__WHAT YOU ARE ASKED TO DO__
Make an exact copy of the listing, without images.

__DATA__

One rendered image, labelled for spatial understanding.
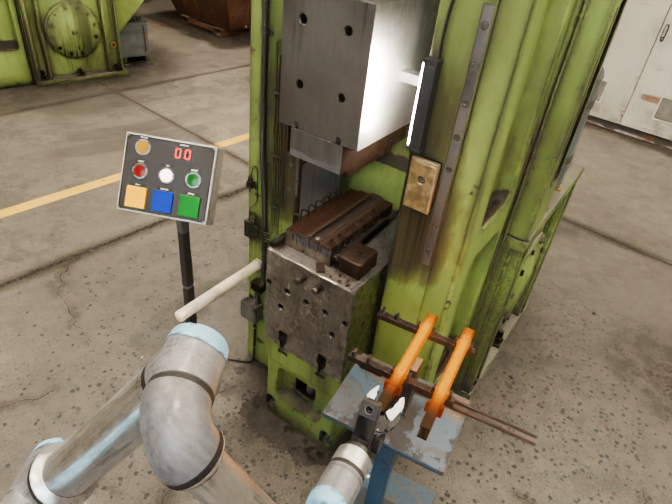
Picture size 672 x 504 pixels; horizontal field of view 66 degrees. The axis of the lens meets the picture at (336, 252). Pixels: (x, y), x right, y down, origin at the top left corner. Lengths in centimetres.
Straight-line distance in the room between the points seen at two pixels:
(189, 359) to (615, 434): 235
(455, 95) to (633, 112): 525
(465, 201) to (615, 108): 521
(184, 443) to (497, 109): 111
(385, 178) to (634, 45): 479
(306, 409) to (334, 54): 146
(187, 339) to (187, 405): 13
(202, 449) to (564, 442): 212
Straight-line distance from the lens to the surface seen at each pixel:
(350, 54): 149
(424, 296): 184
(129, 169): 203
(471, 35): 148
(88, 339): 294
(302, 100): 162
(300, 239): 183
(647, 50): 659
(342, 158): 159
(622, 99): 670
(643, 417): 310
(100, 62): 647
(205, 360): 94
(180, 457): 89
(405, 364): 150
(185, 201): 194
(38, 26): 616
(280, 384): 236
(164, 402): 89
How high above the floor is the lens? 201
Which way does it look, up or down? 35 degrees down
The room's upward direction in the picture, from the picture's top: 7 degrees clockwise

__SOLUTION TO THE PROBLEM__
One rendered image, labelled for spatial understanding.
Picture size 672 x 504 pixels; horizontal field of view 66 degrees. The axis of the lens meets the picture at (336, 252). Pixels: (x, y), x right, y down, origin at the top left corner. Lengths in centimetres.
Straight-line distance in the room between the points seen at two pixels:
(189, 359) to (615, 434): 235
(455, 95) to (633, 112): 525
(465, 201) to (615, 108): 521
(184, 443) to (497, 109): 111
(385, 178) to (634, 45): 479
(306, 409) to (334, 54): 146
(187, 339) to (187, 405): 13
(202, 449) to (564, 442): 212
Straight-line distance from the lens to the surface seen at each pixel:
(350, 54): 149
(424, 296): 184
(129, 169): 203
(471, 35): 148
(88, 339): 294
(302, 100): 162
(300, 239): 183
(647, 50): 659
(342, 158): 159
(622, 99): 670
(643, 417): 310
(100, 62): 647
(205, 360): 94
(180, 457): 89
(405, 364): 150
(185, 201): 194
(38, 26): 616
(280, 384): 236
(164, 402): 89
How high above the floor is the lens? 201
Which way does it look, up or down? 35 degrees down
The room's upward direction in the picture, from the picture's top: 7 degrees clockwise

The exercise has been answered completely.